米国のシンクタンク、カーネギー国際平和基金(Carnegie Endowment for International Peace)は、インドと韓国による、欧米とは異なる独自の民主主義制度に基づくデータガバナンス政策を分析した報告書を発表した。8月31日付け。
デジタル権威主義(digital authoritarianism)への懸念が深まるなか、多くの観測筋は、民主主義と専制主義の激しい対立がテクノロジーとデータのガバナンスを形成することは確実であるとみている。この予測は、市場メカニズムに頼るオープンなアプローチをとる民主主義国家と、国家の役割に特権を与え、国家が公共・民間のあらゆるデータを利用できるようにする専制主義との対立構造を念頭に置いている。
しかしこのような二元的な枠組みは、民主主義国家が発展させているアプローチの多様性を考慮していない。
この報告書は、民主主義国を含む第三の国々がデータポリシー、テクノロジー企業のビジネスモデル、規制枠組みに関する議論に影響を与えていることを明確にしている。
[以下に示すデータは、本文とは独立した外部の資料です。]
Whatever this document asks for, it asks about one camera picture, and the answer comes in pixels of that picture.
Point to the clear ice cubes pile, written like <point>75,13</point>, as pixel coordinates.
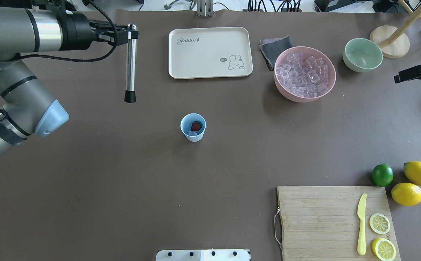
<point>302,74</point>

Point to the yellow plastic knife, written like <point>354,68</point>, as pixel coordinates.
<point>361,214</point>

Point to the wooden cutting board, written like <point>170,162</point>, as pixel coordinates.
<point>320,223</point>

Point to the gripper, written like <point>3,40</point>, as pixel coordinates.
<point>78,33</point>

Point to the light blue cup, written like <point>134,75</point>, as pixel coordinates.
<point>185,127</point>

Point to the red strawberry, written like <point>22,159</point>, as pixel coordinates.
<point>196,126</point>

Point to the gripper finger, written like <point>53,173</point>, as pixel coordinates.
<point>408,74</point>

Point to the grey folded cloth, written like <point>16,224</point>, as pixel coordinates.
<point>272,48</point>

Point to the cream rabbit tray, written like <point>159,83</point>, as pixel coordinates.
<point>201,53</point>

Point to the pink bowl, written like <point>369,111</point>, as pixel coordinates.
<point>304,74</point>

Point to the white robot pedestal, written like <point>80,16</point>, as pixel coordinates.
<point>204,255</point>

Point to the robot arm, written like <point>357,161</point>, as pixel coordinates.
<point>31,32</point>

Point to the green bowl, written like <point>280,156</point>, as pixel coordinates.
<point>362,55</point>

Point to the wooden mug tree stand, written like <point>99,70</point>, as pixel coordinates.
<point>392,41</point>

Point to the whole lemon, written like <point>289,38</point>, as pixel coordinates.
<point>406,194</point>
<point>412,171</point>

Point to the lemon half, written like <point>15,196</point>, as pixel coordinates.
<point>384,249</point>

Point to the green lime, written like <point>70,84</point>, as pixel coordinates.
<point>382,175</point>

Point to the lemon slice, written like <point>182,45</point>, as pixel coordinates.
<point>379,223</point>

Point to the steel muddler black tip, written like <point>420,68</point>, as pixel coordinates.
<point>130,95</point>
特にアジアの2つの主要な民主主義国家であるインドと韓国から生まれたモデルに焦点を当て、世界が単なる米中対立よりも複雑な様相を呈するであろうことを示している。
データレジリエンス、データローカライゼーション・プライバシー、オンラインでの認証・データアクセス制御等に関する韓国のデータ政策を分析した2021年の研究に引き続き、今回の報告書は、「オープンなデータ」と「越境データのガバナンス」という2つの領域において、韓国とインドの経験を分析した。同報告書は、両国とも民主主義が定着しており、欧米の経験を単に模倣するのではなく、それぞれの民主主義の制度的枠組みや政治文化に由来する要件を取り入れて独自のアプローチを切り開いているとした。
著者らは、この2国の経験から、手本となる要素を含む多くの学びが得られると述べている。